Much of the issue with dance flooring is the inconsistencies across facilities. In many instances, preference must give way to the necessity of dancing on whatever surface is installed in a given school, studio, or theater. Therefore, not only studios but also stages should be equipped with proper dance floors in order to prevent injuries among performers.

=== Athletic/Sports flooring ===
In general, sports flooring is designed for player safety and with performance enhancement in mind. Different sports have different requirements for the surface they play and practice on. This has led to the creation of a variety of engineered surfaces. The following is a list of commonly used flooring within sports facilities.

- Polyurethane: These are the most durable floors with maximum slip and wear resistance. The cushioned element of a polyurethane floor, with its 2mm surface finely tuned with a softer underlayer, distinguishes it from other flooring options, making it a top choice for athletes and facility managers seeking both performance and comfort.
- Rubber-crumb: EPDM rubber crumb flooring (polymetric surfaces) is regularly used for outdoor basketball courts, children's playgrounds, and multi-use game areas. Rubber flooring is used to protect a substrate (e.g. concrete) from heavy shock.
- Timber: Timber is the traditional material for sports hall flooring. Damping layers, shock pads, and anchoring techniques determine this flooring's level of performance. It delivers incredible bound and friction reduction, but the timber must be resurfaced every ten years with new lacquer.
- Vinyl: Vinyl is the cheapest option for sports hall flooring, offering good all-around performance and durability. Although the top surface is more susceptible to abrasion damage, vinyl is a good option where specific elastic performance is wanted, as it can be manufactured to enhance this.

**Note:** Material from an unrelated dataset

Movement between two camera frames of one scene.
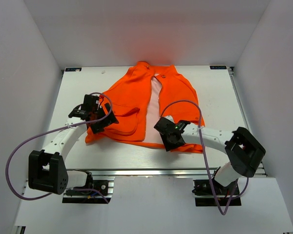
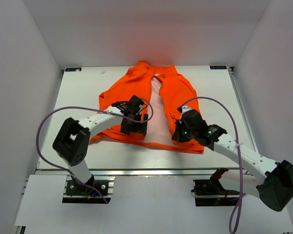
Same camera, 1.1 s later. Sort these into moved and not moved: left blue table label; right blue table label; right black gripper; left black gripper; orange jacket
Moved: right black gripper; left black gripper; orange jacket
Not moved: right blue table label; left blue table label

==== Other technology ====
Discussion of nanotechnology has also entered the athletic sphere. The use of nanomaterials, in clothing, textiles, equipment, and sports flooring, is becoming more and more common within athletics. This technology, in the form of SiO_{2}, TiO_{2}, Al_{2}O_{3}, CaCO_{3}, and similar particles, has numerous property-enhancing abilities when combined with fibers or substrates. In relation to sports flooring, the addition of nanomaterials has been reported to have strong water and oil-proof properties. Specific nanoparticles dispersed throughout polyurethane fibers intensify the stretch and heat resistance of sports turfs. When nanoparticles are incorporated into running tracks, these turfs show outstanding rebound resilience, elastic recovery, and durability, as well as anti-flaming/mildew/static properties. Despite its many positive aspects on performance enhancement, nanomaterials possibly have a negative impact on the environment and organisms, threatening human health.

==== Implications ====
It is suggested that there is a much more significant relationship between athlete performance and the type of floor they interact with. Recent research has inferred that the floors with the greatest shock absorption properties will reduce a person's vertical jump height and force production. It was concluded that any type of cushioning, either from the floor or a person's shoe, decreases a person's vertical jump height, and therefore their ability to create vertical force. This has led to hypotheses that wonder if other aspects of athletic performance are also altered by different types of flooring.